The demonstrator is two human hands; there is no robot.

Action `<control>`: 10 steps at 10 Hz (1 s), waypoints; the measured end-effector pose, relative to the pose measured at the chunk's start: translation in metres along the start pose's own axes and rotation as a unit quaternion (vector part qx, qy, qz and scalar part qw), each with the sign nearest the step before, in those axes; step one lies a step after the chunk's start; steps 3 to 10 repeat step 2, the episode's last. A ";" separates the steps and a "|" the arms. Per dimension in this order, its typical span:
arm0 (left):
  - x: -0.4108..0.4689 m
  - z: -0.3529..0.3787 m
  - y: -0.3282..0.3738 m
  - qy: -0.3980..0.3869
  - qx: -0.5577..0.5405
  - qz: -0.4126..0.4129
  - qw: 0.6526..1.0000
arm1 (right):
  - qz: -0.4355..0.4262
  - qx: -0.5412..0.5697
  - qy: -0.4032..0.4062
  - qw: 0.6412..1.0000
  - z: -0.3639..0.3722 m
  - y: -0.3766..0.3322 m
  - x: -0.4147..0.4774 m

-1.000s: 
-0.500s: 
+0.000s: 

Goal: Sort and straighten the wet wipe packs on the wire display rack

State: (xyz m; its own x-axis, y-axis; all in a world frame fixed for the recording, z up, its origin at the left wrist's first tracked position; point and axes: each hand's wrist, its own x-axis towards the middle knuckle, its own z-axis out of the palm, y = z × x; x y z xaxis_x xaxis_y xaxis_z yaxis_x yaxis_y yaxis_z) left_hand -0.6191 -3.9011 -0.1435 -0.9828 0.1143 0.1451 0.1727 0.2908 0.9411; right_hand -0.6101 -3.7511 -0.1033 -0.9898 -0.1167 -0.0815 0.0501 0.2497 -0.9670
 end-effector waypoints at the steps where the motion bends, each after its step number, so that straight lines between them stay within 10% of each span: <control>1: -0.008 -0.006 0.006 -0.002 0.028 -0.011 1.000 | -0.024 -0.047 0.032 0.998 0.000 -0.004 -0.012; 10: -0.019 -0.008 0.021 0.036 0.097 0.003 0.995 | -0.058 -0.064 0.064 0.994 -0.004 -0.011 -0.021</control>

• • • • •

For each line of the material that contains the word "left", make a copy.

arm0 (left):
State: (xyz m; its own x-axis, y-axis; all in a world frame fixed for the recording, z up, its origin at the left wrist's first tracked position; point and axes: each hand's wrist, its own x-axis towards the middle knuckle, its own z-axis out of the palm, y = z × x; x y z xaxis_x xaxis_y xaxis_z yaxis_x yaxis_y yaxis_z) left_hand -0.6191 -3.9011 -0.1435 -0.9828 0.1143 0.1451 0.1727 0.2908 0.9411; right_hand -0.6101 -3.7511 -0.1033 -0.9898 -0.1167 -0.0815 0.0501 0.2497 -0.9670

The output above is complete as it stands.